Intraparticle diffusion model: the intraparticle diffusion model assumes that film diffusion is negligible, and the only rate-controlling step is intraparticle diffusion in the adsorption process [60]. Hence, the adsorbed amount at time $t$ should be directly proportional to $t^{0.5}$ rather than $t$ . The model is given as $\begin{matrix} (4) & Q_{t} = k_{id} t^{0.5} + C, \end{matrix}$ where $k_{id}$ is the intraparticle diffusion rate constant (mg/g min^0.5), which can be calculated from the slope of the linear plot of $Q_{t}$ vs. $t^{0.5}$ and can be determined from the slope of the plot shown in Figure 10(c).

The kinetic parameters obtained from the application of different models are shown in Table 2. The pseudosecond−order model is the most suitable in describing the adsorption kinetics of MO in all three Pan/MHT composites, based on the correlation coefficient ( $R^{2} = 0.994$ , 0.998, and 0.999 corresponding to 0.5 Pan/MHT, 1 Pan/MHT, and 2 Pan/MHT), and the experimental and calculated values of $Q_{e}$ are not much different.

Table 2

Kinetic parameters of MO adsorption on Pan/MHT composite.

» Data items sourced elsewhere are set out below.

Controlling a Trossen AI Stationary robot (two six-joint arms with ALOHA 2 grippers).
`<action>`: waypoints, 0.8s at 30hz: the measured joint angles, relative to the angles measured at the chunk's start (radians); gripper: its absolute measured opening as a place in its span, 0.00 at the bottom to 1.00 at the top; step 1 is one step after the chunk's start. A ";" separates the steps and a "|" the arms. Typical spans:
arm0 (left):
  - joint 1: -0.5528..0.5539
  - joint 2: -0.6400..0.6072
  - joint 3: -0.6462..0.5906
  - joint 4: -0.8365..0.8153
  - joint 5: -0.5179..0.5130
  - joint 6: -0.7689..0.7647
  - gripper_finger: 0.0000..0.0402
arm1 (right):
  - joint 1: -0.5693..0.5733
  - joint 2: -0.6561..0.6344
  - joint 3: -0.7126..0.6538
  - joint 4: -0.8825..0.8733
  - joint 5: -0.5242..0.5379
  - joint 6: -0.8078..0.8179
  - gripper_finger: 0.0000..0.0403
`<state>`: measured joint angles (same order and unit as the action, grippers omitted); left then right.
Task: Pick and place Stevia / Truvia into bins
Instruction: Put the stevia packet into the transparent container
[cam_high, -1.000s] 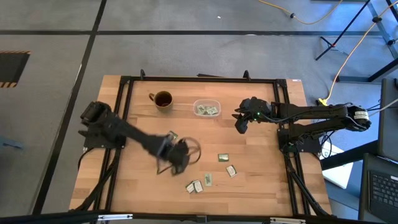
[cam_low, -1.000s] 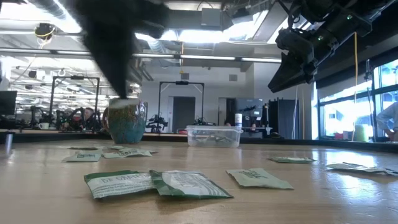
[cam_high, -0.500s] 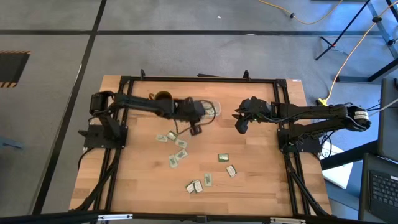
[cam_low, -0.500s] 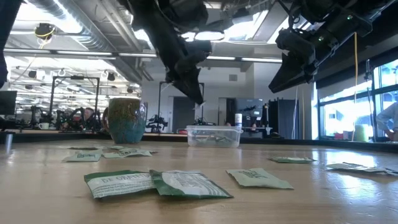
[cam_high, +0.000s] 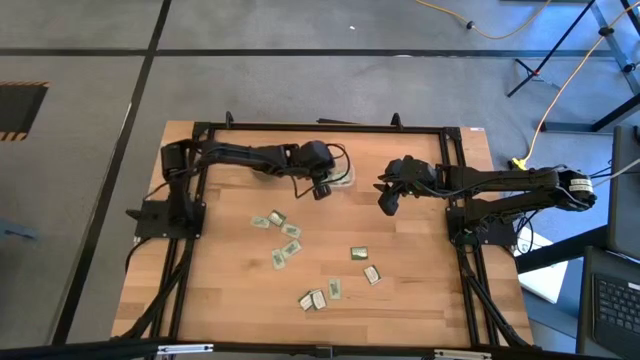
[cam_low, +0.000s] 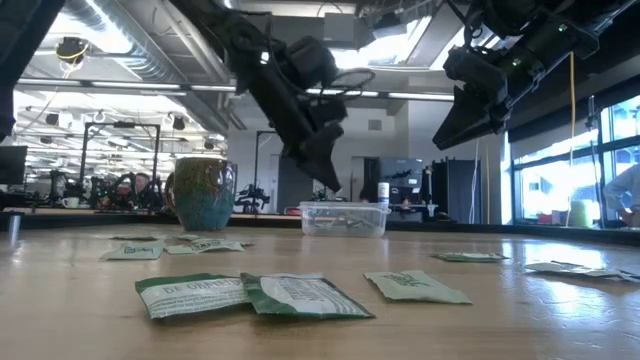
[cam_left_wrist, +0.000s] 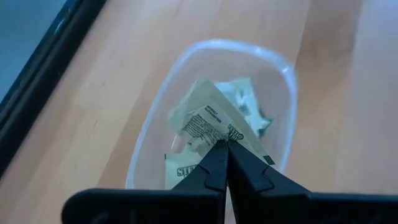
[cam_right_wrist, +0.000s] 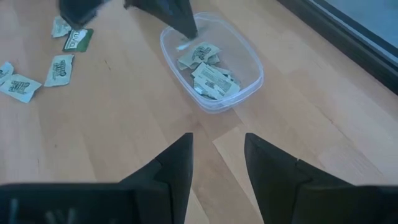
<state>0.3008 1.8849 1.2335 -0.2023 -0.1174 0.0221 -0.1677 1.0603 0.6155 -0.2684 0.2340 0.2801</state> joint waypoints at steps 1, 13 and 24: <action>0.003 0.008 0.000 -0.005 0.001 0.000 0.01 | 0.000 0.000 0.000 0.000 0.000 0.000 0.36; -0.008 0.000 0.000 -0.029 -0.029 0.030 0.09 | 0.000 0.000 0.000 -0.007 0.000 0.003 0.36; -0.055 -0.138 0.000 -0.250 0.031 0.114 0.15 | 0.000 0.000 0.000 -0.055 0.000 0.003 0.36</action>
<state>0.2457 1.7471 1.2335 -0.4524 -0.0867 0.1357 -0.1677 1.0603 0.6155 -0.3232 0.2340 0.2835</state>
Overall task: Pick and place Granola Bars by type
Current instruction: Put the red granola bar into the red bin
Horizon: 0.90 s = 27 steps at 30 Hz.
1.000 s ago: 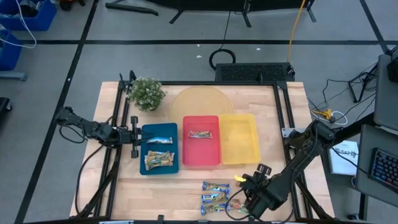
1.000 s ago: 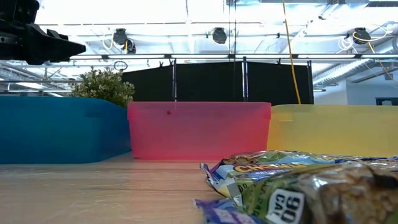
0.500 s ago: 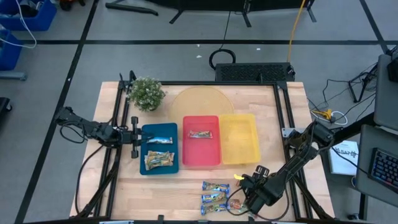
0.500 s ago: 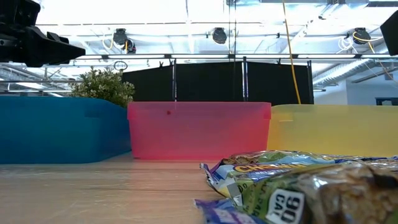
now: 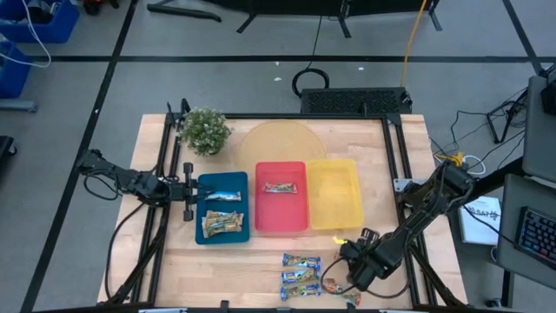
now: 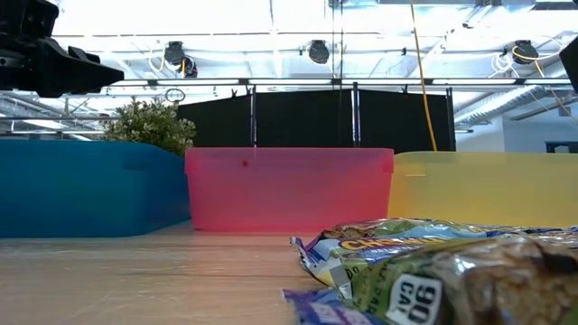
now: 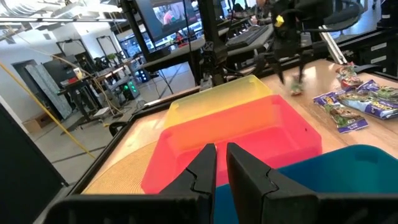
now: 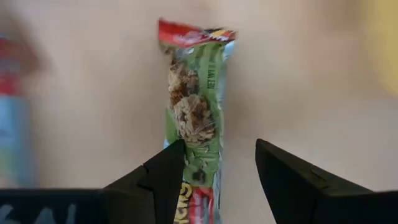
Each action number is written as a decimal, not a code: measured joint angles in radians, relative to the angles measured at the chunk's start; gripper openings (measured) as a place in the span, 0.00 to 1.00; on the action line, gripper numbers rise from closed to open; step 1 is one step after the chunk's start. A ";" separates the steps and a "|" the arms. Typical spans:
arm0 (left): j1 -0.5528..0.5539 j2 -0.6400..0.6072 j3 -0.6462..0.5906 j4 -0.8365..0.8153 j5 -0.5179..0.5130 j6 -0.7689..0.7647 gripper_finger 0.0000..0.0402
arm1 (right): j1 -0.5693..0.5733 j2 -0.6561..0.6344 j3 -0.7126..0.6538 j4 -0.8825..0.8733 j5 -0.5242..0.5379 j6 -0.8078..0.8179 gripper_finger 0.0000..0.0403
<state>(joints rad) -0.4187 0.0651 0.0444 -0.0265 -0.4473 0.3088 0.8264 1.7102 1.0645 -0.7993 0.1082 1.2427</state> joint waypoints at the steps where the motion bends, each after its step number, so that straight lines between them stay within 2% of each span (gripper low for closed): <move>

Adsorbents	$Q_{e, \exp}$ (mg/g)	Pseudofirst−order			Pseudosecond−order			Intraparticle diffusion
Adsorbents	$Q_{e, \exp}$ (mg/g)	$Q_{e, cal}$ (mg/g)	$k_{1}$ (min⁻¹)	$R^{2}$	$Q_{e, cal}$ (mg/g)	$k_{2}$ g/(mg min)	R²	$k_{id}$ Mg/g min^0.5	$C$	$R^{2}$
0.5 Pan/MHT	16.52	10.63	0.008	0.837	19,92	0.004	0.994	0.195	2.036	0.748
1 Pan/MHT	21.42	11.32	0.009	0.821	25,77	0.002	0.998	0.208	3.787	0.709
2 Pan/MHT	38.61	12.91	0.009	0.855	34,72	0.009	0.999	0.174	11.38	0.742

3.2.2. Effect of pH on the MO Adsorption

The result from Figure 11 shows that the adsorption efficiency of all three materials decreases gradually according to the pH value of the solution, the efficiency reaches the highest and most stable value at pH from 3 − 4, to pH 5, and the efficiency productivity started to decrease gradually. This is related to the surface area of the material, the presence of hydroxyl groups (OH−) on the surface of the material, and the exchange of protons (H+). This group is both capable of giving and receiving protons according to the pH of the solution when in solid−phase contact. The process of receiving protons on the surface takes place in an acid environment, while proton transfer occurs in an alkaline environment.

Figure 11

Effect of pH on MO adsorption onto 0.5 Pan/MHT, 1 Pan/MHT, and 2 Pan/MHT.

3.3. Adsorption Isotherms

3.3.1. Effect of Initial Concentration of MO on Sorption of MO

The effect of initial concentration on MO adsorption onto 0.5 Pan/MHT, 1 Pan/MHT, and 2 Pan/MHT is shown in Figure 12. The experiment was performed with a constant adsorbent dose of 20 mg/25 mL MO. The adsorption capacity of MO increased when increasing the initial MO concentration. The $Q_{e}$ values of 2 Pan/MHT are always higher than ones of 0.5 Pan/MHT and 1 Pan/MHT. This can be due to the structure of 2 Pan/MHT with high surface area as the result analyzed from BET and SEM methods above. For a solid-liquid system, the equilibrium of adsorption is one of the important physic-chemical aspects in the description of adsorption behavior. In this work, the models of Langmuir [61] and Freundlich [62] isotherm are evaluated. The results obtained from the different models provide the behavior of the adsorption mechanisms and the surface properties and affinities of the adsorbent.

Figure 12

Effect of initial MO concentration on MO adsorption onto 0.5 Pan/MHT, 1 Pan/MHT, and 2 Pan/MHT.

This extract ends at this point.